DocketNumber: No. 06-56587
Filed Date: 8/7/2008
Status: Precedential
Modified Date: 11/5/2024
MEMORANDUM
Silvia Peters appeals pro se from the district court’s judgment dismissing her claims under the Individuals with Disabilities Education Act (“IDEA”), section 504 of the Rehabilitation Act, and 42 U.S.C. § 1983. We have jurisdiction under 28 U.S.C. § 1291. We review de novo, Kutasi v. Las Virgenes Unified Sch. Dist., 494 F.3d 1162, 1166 (9th Cir.2007); Stoner v. Santa Clara County Office of Educ., 502 F.3d 1116, 1120 (9th Cir.2007), cert. denied, - U.S. -, 128 S.Ct. 1728, 170 L.Ed.2d 515 (2008), and we affirm.

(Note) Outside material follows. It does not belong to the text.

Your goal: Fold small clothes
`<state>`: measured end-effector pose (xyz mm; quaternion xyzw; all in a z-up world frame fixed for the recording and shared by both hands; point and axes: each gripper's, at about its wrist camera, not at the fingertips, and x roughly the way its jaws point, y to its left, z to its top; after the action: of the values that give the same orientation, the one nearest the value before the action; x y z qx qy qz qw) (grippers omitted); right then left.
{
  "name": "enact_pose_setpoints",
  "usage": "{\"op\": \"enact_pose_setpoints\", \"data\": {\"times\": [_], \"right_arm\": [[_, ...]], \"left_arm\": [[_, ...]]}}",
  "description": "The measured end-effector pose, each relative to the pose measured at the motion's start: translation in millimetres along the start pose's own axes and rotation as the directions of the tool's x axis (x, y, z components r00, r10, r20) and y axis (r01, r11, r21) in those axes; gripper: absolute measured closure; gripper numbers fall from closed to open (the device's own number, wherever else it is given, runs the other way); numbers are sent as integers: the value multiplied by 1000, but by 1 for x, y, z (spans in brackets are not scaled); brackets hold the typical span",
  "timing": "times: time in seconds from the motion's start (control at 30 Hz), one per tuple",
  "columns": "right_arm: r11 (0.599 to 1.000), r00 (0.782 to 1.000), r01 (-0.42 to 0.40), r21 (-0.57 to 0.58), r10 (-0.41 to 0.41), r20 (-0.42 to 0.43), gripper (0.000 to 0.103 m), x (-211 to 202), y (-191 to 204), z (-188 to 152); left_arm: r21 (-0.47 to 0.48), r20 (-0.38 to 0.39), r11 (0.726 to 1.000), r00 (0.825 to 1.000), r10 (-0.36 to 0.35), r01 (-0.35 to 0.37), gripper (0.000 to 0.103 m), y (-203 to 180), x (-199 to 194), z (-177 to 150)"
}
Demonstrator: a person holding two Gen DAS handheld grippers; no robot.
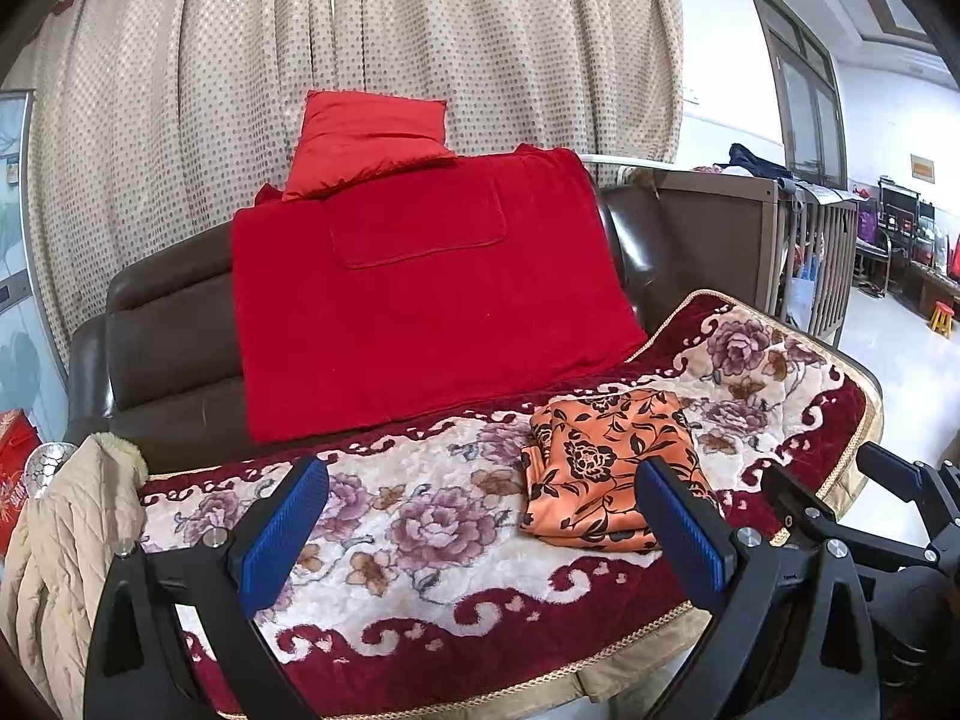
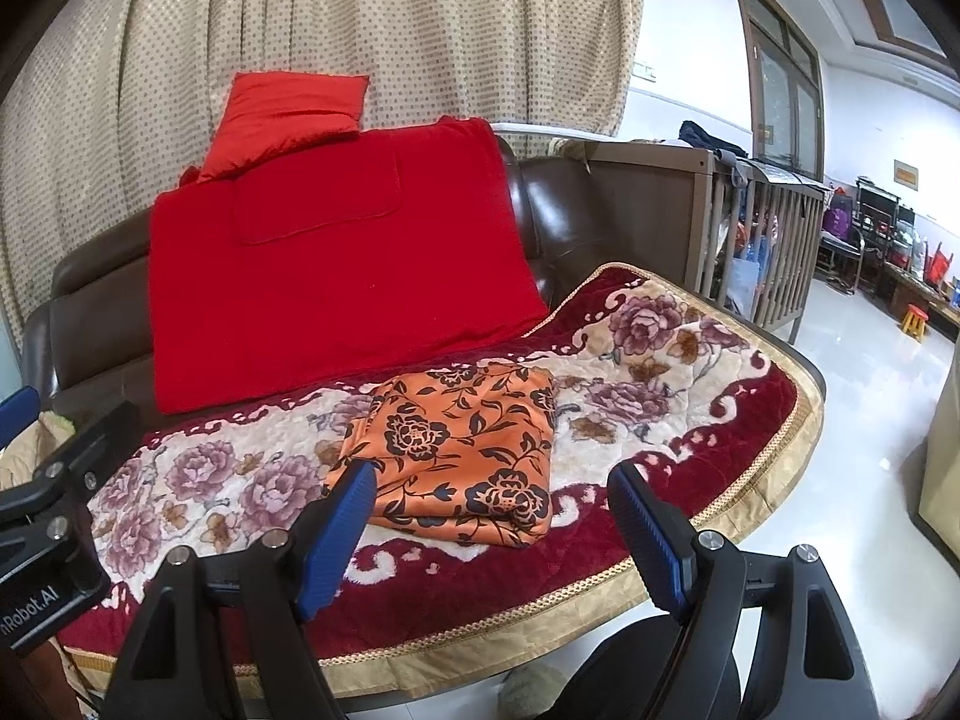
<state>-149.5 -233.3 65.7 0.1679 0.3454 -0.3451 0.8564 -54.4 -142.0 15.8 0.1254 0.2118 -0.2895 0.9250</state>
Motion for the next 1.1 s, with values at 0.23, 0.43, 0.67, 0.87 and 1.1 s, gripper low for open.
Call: {"op": "enact_pose_setpoints", "data": {"times": [0.23,0.43,0.67,0.87,1.1], "right_arm": [[1000,1000,4,-11,-4,-8,20,3,5,-1],[1000,1000,-1,-27,1,-15,20,7,12,-2],[999,1000,-16,-43,15,-27,20,13,19,-5],[998,999,-30,-49,29,-32,20,13,22,-9],[999,999,-36,-36,36,-11,20,0,16,-8]], "left_arm": [[-10,-2,1000,1000,2,-2,2,6,3,-1],[-17,-9,1000,1000,9,-10,2,11,7,-3],[-25,-20,999,999,25,-26,2,17,11,-9],[-27,-23,999,999,34,-35,2,18,8,-11],[-25,-5,999,999,39,-39,2,15,-8,-9]]}}
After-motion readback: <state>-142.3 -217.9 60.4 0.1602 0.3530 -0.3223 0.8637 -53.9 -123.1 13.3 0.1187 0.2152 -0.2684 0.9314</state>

The district court properly dismissed without prejudice Peters’ claims that arise from the alleged denial of a free appropriate public education because Peters failed to exhaust administrative procedures or allege that exhaustion was futile. See 20 U.S.C. § 1415(i)(2)(A), (Z) (requiring exhaustion); Kutasi, 494 F.3d at 1167, 1169-70 (explaining that a plaintiff who alleges a violation of Title V of the Rehabilitation Act must exhaust the IDEA’S due process hearing procedures where the alleged “injuries could be redressed to some degree” by the administrative procedures and remedies).
The district court properly dismissed without prejudice Peters’ remaining claims because she failed to allege, after several opportunities to amend, facts to state a claim for relief on her own behalf. See King v. California, 784 F.2d 910, 916 (9th Cir.1986) (holding that conelusory allegations unsupported by any facts failed to state a claim under § 1983). The district court properly dismissed without prejudice the § 1983 claims that Peters attempted to bring on behalf of her son. See Johns v. County of San Diego, 114 F.3d 874, 877 (9th Cir.1997) (“[A] parent or guardian cannot bring an action on behalf of a minor child without retaining a lawyer.”).
Peters’ remaining contentions are unpersuasive.
AFFIRMED.
This disposition is not appropriate for publication and is not precedent except as provided by 9th Cir. R. 36-3.